Ah... Pour finir la journée un de nos habitués m'apporte un manga rarissime de Shotaro Ishinomori Les secrets de l'économie japonaise en bande dessinée, qu'il n'hésite pas à qualifier de "nul, nul, nul !!!", mais d'après lui ce Ishinomori serait le même que le Ishimori qui avait fait Le vent du nord est comme le hennissement d'un cheval noir. Très vendeur.

 
Exposition Schuiten à Paris
 

Retour au noir

Au Centre Wallonie Bruxelles, sis juste en face du Centre G. Pompidou, sont présentées de nombreuses planches originales, illustrations et esquisses préparatoires pour de La théorie du grain de sable, le dernier opus des Cités obscures de Schuiten et Peeters, dont la seconde partie devrait paraître début octobre.

C'est réellement une bonne surprise : d'une part les quelques illustrations couleurs présentées se révèlent bien plus riches en vrai que leurs reproductions (une évidence pourtant, mais toujours étonnante), d'autre part, l'encrage noir et blanc des planches de l'album semble s'être enfin affranchi de son habituelle rigidité.

J'avais toujours trouvé le trait de Schuiten trop figé, sans doute à cause de sa volonté d'imiter la gravure. Là, enfin la plume semble danser sur le papier, les masses de noirs se positionner avec légèreté et évidence. La surface vibre. Je ne sais rien de l'histoire, ni si elle s'achève en eau de boudin comme la plupart des Cités obscures, mais graphiquement, c'est une vraie joie. Dans un court film projeté dans le cadre de l'exposition, François Schuiten s'exprime d'ailleurs sur son envie de revenir au noir et blanc qui fut sa grande motivation pour cette œuvre, après plusieurs albums couleurs.

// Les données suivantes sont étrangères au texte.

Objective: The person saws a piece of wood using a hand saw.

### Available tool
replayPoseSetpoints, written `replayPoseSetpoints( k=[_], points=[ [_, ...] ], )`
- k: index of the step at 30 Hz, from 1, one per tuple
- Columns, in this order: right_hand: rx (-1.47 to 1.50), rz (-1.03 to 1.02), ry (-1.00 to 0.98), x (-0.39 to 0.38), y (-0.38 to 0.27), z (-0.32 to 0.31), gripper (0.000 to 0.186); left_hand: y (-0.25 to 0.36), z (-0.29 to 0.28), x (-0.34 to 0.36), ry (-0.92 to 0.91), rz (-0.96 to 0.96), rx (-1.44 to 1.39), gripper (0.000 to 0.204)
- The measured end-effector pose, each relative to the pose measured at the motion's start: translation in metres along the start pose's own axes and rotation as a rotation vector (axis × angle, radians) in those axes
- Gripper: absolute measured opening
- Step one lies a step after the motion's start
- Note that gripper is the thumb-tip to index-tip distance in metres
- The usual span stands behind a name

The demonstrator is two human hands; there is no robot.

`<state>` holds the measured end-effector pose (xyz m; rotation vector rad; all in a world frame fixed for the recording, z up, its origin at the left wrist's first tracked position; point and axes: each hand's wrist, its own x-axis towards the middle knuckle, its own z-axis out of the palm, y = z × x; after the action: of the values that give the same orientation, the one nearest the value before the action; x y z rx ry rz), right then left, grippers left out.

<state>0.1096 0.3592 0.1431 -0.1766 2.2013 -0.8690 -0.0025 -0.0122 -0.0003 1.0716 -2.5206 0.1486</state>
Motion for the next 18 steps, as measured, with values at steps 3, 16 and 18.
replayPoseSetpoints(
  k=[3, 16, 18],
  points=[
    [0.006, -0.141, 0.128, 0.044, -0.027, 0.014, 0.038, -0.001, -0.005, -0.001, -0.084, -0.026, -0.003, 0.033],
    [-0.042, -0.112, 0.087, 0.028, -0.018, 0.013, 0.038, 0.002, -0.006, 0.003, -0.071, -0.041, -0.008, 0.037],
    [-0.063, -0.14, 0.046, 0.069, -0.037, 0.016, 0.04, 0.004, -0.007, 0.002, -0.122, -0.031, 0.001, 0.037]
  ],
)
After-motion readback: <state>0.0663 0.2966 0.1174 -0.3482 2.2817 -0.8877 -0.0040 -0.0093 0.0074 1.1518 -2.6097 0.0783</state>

Vous remarquerez qu'alors que les planches originales, de grand format (environ 50 cm sur 40), sont à la française, les deux albums de la Théorie du grain de sable sont à l'italienne... C'est un peu étonnant tant les planches semblent être conçues pour leur appréhension verticale et que d'ailleurs, contrairement à Giraud, Schuiten ne travaille pas par demi-planches. Faut-il voir derrière ce saucissonnage une simple affectation arty un peu vaine ? Ou une astuce commerciale pour produire deux albums épais de 109 planches au lieu de deux albums classiques qui auraient semblé trop fins à l'acheteur ? Epineux problème marketing en effet que de faire croire à l'amateur que rien n'a changé depuis l'époque des "romans-bd (A Suivre...)". Enfin, il faut bien que les créateurs vivent et chacun sait que deux petits albums se vendent davantage qu'un seul gros. Pour une fois je ne critiquerai pas trop : cette stratégie nous permet de lire et d'admirer les dessins de Schuiten à une échelle de reproduction plus grande que d'habitude.

Et rien n'empêche Casterman de ressortir plus tard une intégrale de luxe géante en format français...

Notons pour finir une belle scénographie qui happe le promeneur hors du quotidien : bruit du vent, éclairage subtil, le sable qui emplit les salles et s'écoule jusque sur le trottoir... au grand dam des marchands de fringues d'à côté qui ne goûtent guère ces raffinements artistiques.

Lumières sur Brüsel, Jusqu'au 2 novembre 2008, au Centre Wallonie Bruxelles, 127-129 rue Saint Martin, 75004, 11h à 19h sauf le lundi, 3€ (tarif réduit 2€).

 
Universal War One
 

Routier spatial ?

Au fil d’une conversation anodine avec Stanley (en fait onessayait de savoir si le Hulk vert intelligent est plus fort que le Hulk vert bestial ou le gris…) et après moult extrapolations, ce dernier me convainc de lire la célèbre série de Denis Barjam. Série que j’ai volontairement boudée tout au long de sa parution. Je dois confesser que le genre science fiction spatiale n’étant pas franchement celui qui m’électrise le plus, de plus je m’étais stupidement persuadé que le personnage principal (Kalish pour les initiés…) était un routier spatial dont le job consistait à transporter de la marchandise atomique à travers l’espace !!!!

Avec son look bandana à têtes de mort et sa grosse bedaine je me suis fait berner. J’étais plus lourdaud que le personnage dont je pensais tout savoir. Au fil des pages j’ai découvert que c’était juste l’homme le plus intelligent du monde et un formidable pilote de navette et un leader né et le plus grand espoir de l’humanité et en plus il fait la vaisselle quand il vient manger chez vous… Bref, six tomes plus tard me voila devenu un partisan exalté de ce mélange dosé d’anticipation et d’astro-physique.

Mais pourquoi je vous expose,sans pudeur, mes lectures du week-end alors que finalement vous vous en tamponnez copieusement ?

C’est parce que notre librairie rue Serpente vient de s’enrichir de la première intégrale d’U.W.1 (les 3 premiers tomes pour 30€) et qu’en fouillant un chouïa dans nos rayons à 7€ vous trouverez très probablement les trois derniers tomes.

Universal War One, Denis Barjam éditions Soleil.